A língua comprida de Jessica era tão traiçoeira que serviria para enforcar ela mesma. Estava óbvio que se arrependia de ter dito, mas agora era tarde, parecia pensar que eu de algum modo poderia lhe causar problemas com o xerife, entretanto minhas preocupações estavam muito além do que suspeitava.

Meu silêncio não fora opcional, à medida que escutara o relato, a capacidade de falar me faltou. Não havia dúvidas de que o que Jessica havia visto fora um lobo, a descrição batia perfeitamente com o perfil dos gigantescos protetores de La Push, mas a associação com o garoto era que me confundia. Logicamente não pensava que qualquer um dos lobisomens tivesse feito mal a um humano, mas porque tinha a impressão de que a resposta estava bem em frente ao meu nariz?

Acabava de ver a situação por um panorama diferente, era verdade que pessoas não desapareciam sem motivo, a não ser que fossem vítimas de algum tipo de violência, humanos infelizmente eram bons em maltratar uns aos outros, ocasionalmente revelavam ser tão sanguinários quanto os vampiros.

Vampiros...

Seres sedentos por sangue, perfeitamente capazes de fazer mal a uma pessoa. Excepcionais em serem discretos e não deixar pistas. Famintos. Mas quem afinal faria isso? Os Cullen eram os únicos a viver nas redondezas e se alimentavam de animais.
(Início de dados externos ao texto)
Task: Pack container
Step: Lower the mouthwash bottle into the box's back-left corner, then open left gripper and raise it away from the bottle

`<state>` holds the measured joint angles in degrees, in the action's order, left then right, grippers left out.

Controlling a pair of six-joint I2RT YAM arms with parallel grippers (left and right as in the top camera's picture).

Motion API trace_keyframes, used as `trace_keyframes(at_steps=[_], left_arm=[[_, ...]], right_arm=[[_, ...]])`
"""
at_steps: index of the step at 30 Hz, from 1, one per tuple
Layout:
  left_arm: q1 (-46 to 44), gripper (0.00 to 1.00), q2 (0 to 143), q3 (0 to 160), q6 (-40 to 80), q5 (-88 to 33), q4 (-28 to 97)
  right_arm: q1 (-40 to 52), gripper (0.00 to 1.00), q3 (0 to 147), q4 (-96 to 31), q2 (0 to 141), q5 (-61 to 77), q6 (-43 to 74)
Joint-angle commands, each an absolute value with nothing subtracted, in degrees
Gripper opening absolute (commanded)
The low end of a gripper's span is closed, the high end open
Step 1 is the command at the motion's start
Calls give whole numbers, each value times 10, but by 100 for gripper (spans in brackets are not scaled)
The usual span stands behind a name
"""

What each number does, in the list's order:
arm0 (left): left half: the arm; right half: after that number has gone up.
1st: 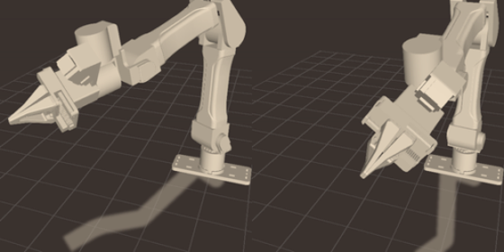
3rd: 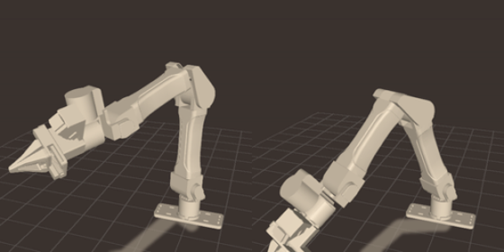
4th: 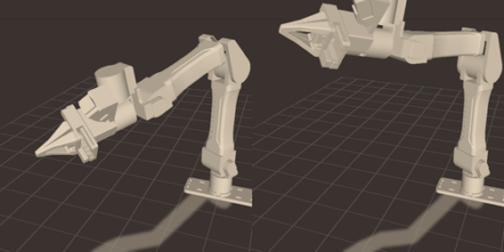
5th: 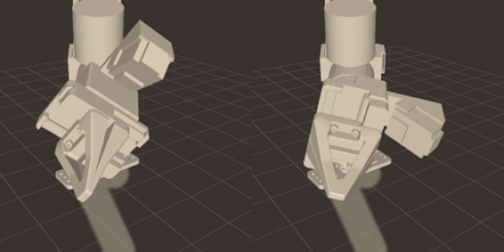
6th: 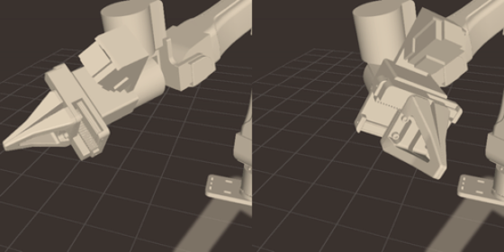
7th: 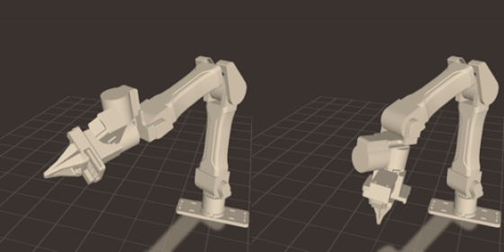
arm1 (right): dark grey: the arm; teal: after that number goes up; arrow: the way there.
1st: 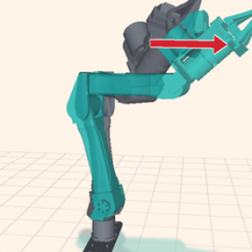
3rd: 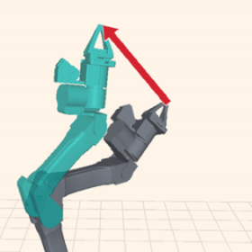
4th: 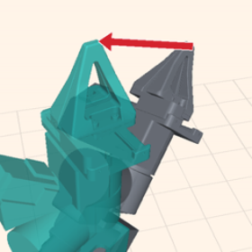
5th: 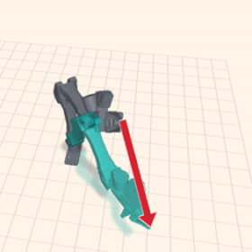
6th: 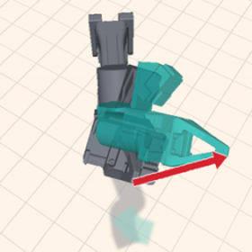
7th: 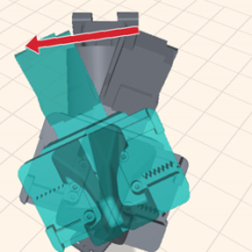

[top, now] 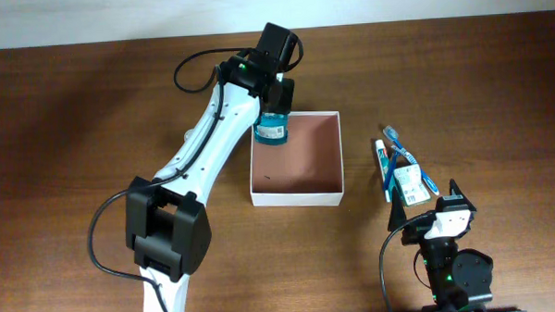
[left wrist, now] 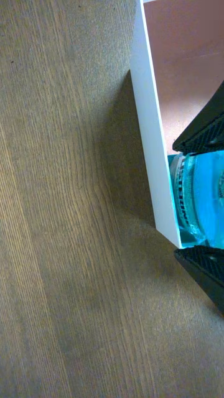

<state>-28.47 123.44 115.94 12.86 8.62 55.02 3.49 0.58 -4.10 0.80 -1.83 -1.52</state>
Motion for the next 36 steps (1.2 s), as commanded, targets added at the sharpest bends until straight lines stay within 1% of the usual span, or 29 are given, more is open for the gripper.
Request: trace_keyframes(at_steps=[1, 9, 12, 15, 16, 17, 18, 22, 26, 32, 36], left_arm=[[-279, 49, 1209, 1197, 123, 93, 550], [-279, 49, 1109, 1239, 123, 95, 567], [-279, 49, 1062, 1239, 123, 110, 597], [-279, 50, 1021, 1239, 124, 153, 649], [-279, 50, 1010, 1239, 124, 167, 668], [-279, 54, 1002, 1239, 124, 176, 686], [-279, 56, 994, 1239, 127, 180, 706], [-279, 62, 986, 1239, 136, 178, 778], [-279, 62, 988, 1235, 139, 179, 837], [-279, 63, 990, 1227, 142, 187, 847], [-261, 63, 990, 1227, 166, 194, 845]], right_arm=[[37, 98, 3, -46, 3, -19, -13], [37, 99, 3, -46, 3, -19, -13], [37, 98, 3, -46, 3, -19, -13], [37, 98, 3, -46, 3, -19, -13], [37, 98, 3, -46, 3, -19, -13], [37, 98, 3, -46, 3, -19, -13], [37, 98, 3, -46, 3, -19, -13], [37, 99, 3, -46, 3, -19, -13], [37, 98, 3, -46, 3, -19, -13], [37, 98, 3, -46, 3, -19, -13], [37, 98, 3, -46, 3, -19, -13]])
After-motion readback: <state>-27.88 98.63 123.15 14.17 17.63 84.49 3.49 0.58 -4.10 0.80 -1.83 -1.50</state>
Todavia eventualmente recebiam visitantes que não compartilhavam de sua dieta e acidentes poderiam acontecer.

Estremeci quando acabei por me recordar da vez em que eu quase fora a presa de um deles. Se Edward não tivesse chegado a tempo, a história seria outra. Isso queria dizer que nem sempre os Cullen podiam conter os instintos de seus amigos, mais do que isso, eu sabia que eles nada faziam a respeito. Eu não tinha mais qualquer ligação com aquela família, desconhecia se haviam visitantes em sua residência neste momento e era possível que houvesse. Se por acaso esta fosse a explicação para o desaparecimento do jovem, com efeito, nenhum humano ficaria sabendo.
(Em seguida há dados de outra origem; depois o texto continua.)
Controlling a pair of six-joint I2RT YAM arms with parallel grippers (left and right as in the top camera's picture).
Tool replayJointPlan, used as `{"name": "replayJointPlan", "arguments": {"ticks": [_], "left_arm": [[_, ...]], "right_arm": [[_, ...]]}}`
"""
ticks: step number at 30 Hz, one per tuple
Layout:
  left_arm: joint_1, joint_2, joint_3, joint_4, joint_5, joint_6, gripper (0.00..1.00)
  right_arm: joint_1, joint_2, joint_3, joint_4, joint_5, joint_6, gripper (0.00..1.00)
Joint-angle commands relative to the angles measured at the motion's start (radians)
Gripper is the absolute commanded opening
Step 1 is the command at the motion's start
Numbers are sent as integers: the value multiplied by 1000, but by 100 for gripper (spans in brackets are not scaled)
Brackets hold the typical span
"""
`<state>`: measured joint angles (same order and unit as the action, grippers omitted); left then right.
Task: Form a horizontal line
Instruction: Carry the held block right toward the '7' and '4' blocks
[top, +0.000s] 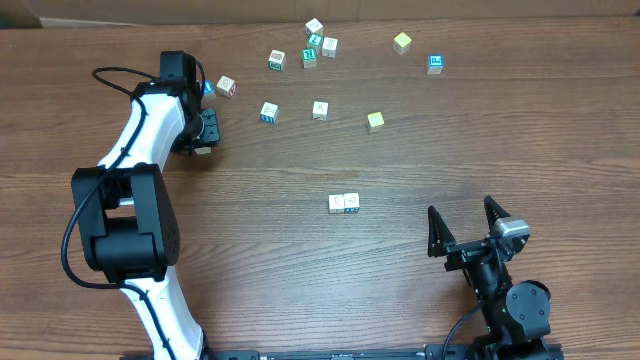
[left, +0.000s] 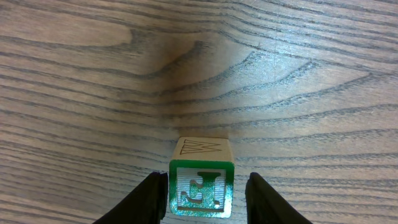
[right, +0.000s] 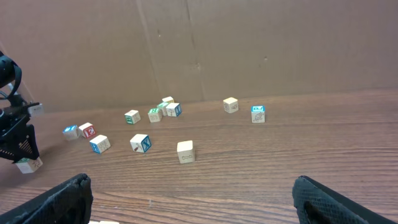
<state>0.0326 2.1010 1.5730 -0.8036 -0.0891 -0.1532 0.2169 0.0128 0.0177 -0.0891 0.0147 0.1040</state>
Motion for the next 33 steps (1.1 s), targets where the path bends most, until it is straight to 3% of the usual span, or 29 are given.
{"name": "replayJointPlan", "arguments": {"ticks": [1,6,22,33], "left_arm": [[-7,-12,-9,2,12,15,36],[-7,-12,-24,10,12,15,32],[-7,-12,-67,109,11,16,40],[-7,-13,-63,112,12,15,25]], "right_arm": [[5,-10,-10,6,2,-4,100],[5,-10,-10,6,2,-4,100],[5,-10,-10,6,2,-4,100],[5,-10,-10,6,2,-4,100]]}}
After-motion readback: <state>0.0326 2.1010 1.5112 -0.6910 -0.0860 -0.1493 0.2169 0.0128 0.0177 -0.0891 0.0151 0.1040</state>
Ainda que atestasse sua boa conduta e soubesse de sua intenção em se misturar, eu acreditava que fossem passíveis de acobertar um ataque, afinal era crucial que sua verdadeira identidade permanecesse oculta.

Repentinamente o burburinho das vozes se tornou mais pronunciado e muitas cabeças se voltaram para a mesma direção, acompanhei minhas amigas ao vê-las se levantar e consegui avistar os policiais caminhando pelo estacionamento rumo à viatura. O sinal de entrada soou e aos poucos os alunos começaram a convergir para o prédio, fiz o mesmo, mas Jessica me conteve, segurando de leve meu braço.
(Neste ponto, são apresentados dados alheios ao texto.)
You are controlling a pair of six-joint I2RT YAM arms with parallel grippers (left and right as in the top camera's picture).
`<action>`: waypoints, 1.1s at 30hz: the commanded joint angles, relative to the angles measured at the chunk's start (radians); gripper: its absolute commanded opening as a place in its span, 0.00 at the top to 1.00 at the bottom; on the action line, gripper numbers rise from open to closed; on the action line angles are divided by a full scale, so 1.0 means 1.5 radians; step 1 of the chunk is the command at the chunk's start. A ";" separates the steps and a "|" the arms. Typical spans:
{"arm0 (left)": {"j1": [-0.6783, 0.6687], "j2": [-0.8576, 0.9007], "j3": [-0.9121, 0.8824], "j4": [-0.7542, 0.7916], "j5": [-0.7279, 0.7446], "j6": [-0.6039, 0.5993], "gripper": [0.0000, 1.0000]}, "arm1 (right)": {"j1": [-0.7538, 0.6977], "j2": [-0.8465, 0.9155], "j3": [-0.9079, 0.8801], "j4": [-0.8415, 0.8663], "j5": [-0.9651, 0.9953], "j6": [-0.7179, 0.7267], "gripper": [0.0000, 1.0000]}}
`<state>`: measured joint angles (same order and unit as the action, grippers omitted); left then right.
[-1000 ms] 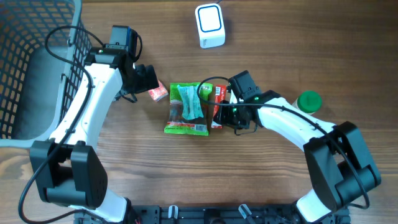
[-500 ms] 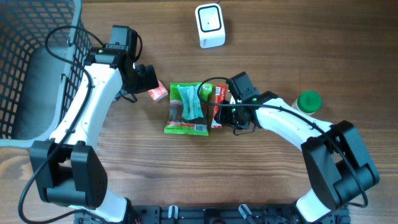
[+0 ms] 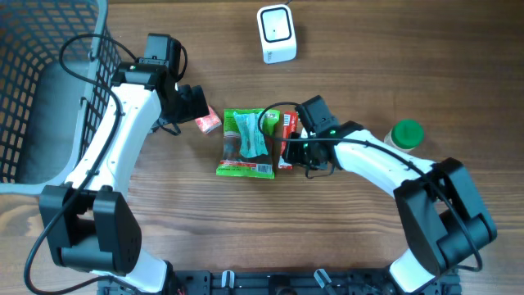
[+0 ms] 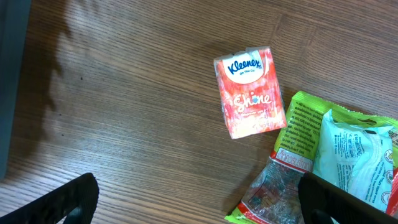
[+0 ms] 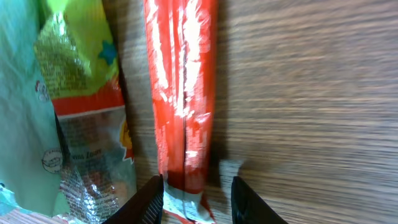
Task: Scan the item barcode
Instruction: 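Lift red snack stick with right gripper up to white scanner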
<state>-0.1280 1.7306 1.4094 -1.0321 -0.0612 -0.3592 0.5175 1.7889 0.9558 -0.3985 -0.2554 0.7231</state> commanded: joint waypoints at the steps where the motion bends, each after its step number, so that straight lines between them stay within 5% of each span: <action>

— Ei Liese, você não dirá nada ao xerife não é?

Procurei sorrir, mas tive certeza de que mal a convenci.

— Não direi nenhuma palavra, pode ficar tranquila.

Ela assentiu.

— Obrigada. Vai ser mais fácil não ter de lidar com uma possível bronca, na realidade prefiro deixar o assunto morrer.

— Acho que sua mãe logo esquecerá o que viu, você deveria fazer o mesmo.

— É o que acha?

— Sim.

Suspirou pesadamente.

— Também não acredita em mim, não é? Assim como Angela.

Abri a boca procurando lhe responder, mas logo a fechei. Tive pena porque sabia melhor do que ninguém que ela falava a verdade e mesmo assim não iriam acreditar. Eu também já estive naquela situação e não podia ajudar, estava de mãos atadas, presa ao compromisso de manter em segredo a existência destes seres míticos.

— É melhor entrarmos.

Notei sua expressão de aborrecimento quando começou a andar, rapidamente se afastando de mim, contive a vontade de lhe chamar, pois não havia muito que pudesse lhe dizer. Qualquer palavra que proferisse poderia colocar a alcateia em evidência e eu tinha por obrigação protegê-los, assim como faziam com os moradores daqui.

Dei graças pela conveniência de Angela não ter dado crédito às informações, caso contrário poderia acontecer da história se espalhar e ganhar credibilidade, o que representaria um belo de um contratempo. Os lobisomens eram assustadores, era verdade, mas sua aparência não revelava suas verdadeiras intenções, eles se preocupavam com a vida humana, tentavam mantê-la a salvo de um único inimigo em potencial: os vampiros. E apesar de os Cullen terem desígnios parecidos, eles em geral falhavam.

Sua presença era o que trazia outros de sua espécie e isto deixava a população ainda mais desprotegida. Se a vida de um pobre garoto havia sido tirada pelas mãos de alguém ligado aos Cullen, inevitavelmente a culpa também recaía sobre eles. Parecia muito irresponsável de sua parte, muito mesquinho e hipócrita!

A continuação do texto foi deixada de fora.